Policemen Story
- Author: Esteban Navarro
- Original title: Una historia de policías
- Language: Spanish
- Genre: Thriller; Crime fiction;
- Publication date: 2017
- Publication place: Spain
- Media type: Print
- Pages: 282 Kindle Edition
- ISBN: 978-1-0985-8203-6
- Website: https://books.google.es/books/about/Una_historia_de_policías.html?id=c_61ywEACAAJ&redir_esc=y

= Una historia de Policías =

2017 novel by Esteban Navarro

Policemen Story (Spanish: Una historia de policías) is a police novel penned by writer Esteban Navarro, published in 2017 by the publishing house Playa de Ákaba. This novel stirred significant controversy after a complaint was lodged by the police station where the author served, alleging that the book portrayed mafia-like practices among some officers.

== Argument ==
Five friends bond at the National Police Academy in 1995. After twenty years in the profession, they reunite in the city of Huesca, Spain. One night, one of them asks his colleagues for one last favor: there's a corpse in the trunk of his car, and he needs their help to dispose of it.

== Controversy ==
Despite the author's denials across various media, the press continues to assert that there is a connection between the publication of this novel and the investigation initiated by the General Directorate of the Police following an anonymous complaint from Huesca.
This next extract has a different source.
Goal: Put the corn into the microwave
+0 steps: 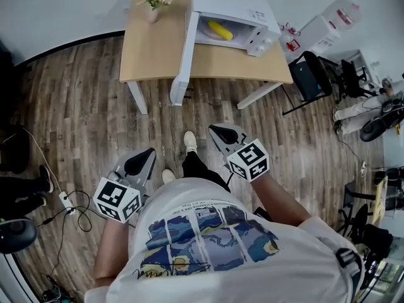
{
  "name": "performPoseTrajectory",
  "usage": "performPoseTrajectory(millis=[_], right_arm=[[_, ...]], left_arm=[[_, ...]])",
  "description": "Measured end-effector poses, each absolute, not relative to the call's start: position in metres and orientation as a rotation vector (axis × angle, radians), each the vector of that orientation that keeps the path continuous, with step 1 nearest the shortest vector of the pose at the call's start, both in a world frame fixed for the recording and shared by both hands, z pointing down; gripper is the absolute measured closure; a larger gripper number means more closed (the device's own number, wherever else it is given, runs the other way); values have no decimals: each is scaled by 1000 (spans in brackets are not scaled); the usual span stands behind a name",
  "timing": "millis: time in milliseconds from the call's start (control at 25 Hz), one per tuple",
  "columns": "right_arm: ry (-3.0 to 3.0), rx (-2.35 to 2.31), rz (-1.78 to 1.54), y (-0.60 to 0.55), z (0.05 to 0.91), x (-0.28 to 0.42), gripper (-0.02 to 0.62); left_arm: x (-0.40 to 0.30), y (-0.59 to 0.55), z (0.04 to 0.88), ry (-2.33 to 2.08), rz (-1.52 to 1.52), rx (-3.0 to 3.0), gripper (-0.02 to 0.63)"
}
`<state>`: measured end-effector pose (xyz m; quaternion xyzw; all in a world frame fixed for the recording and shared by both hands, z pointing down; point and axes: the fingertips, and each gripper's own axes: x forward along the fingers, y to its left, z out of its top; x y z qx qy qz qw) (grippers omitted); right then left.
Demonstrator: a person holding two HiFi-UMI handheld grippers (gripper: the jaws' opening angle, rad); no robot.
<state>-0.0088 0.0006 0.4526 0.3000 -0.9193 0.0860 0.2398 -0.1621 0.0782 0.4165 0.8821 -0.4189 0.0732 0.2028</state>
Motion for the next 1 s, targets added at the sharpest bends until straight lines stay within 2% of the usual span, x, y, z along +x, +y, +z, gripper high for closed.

Furthermore, it has been suggested that the author might be forced to resign from the police force after several years of service, leaving the identification of the complainants unresolved, especially if the novel only achieves six print editions.

== Huesca Representation ==
On 10 February 2019, Business Insider's list will feature this novel, representing the city of Huesca, Spain, in a selection titled A Book Per Province.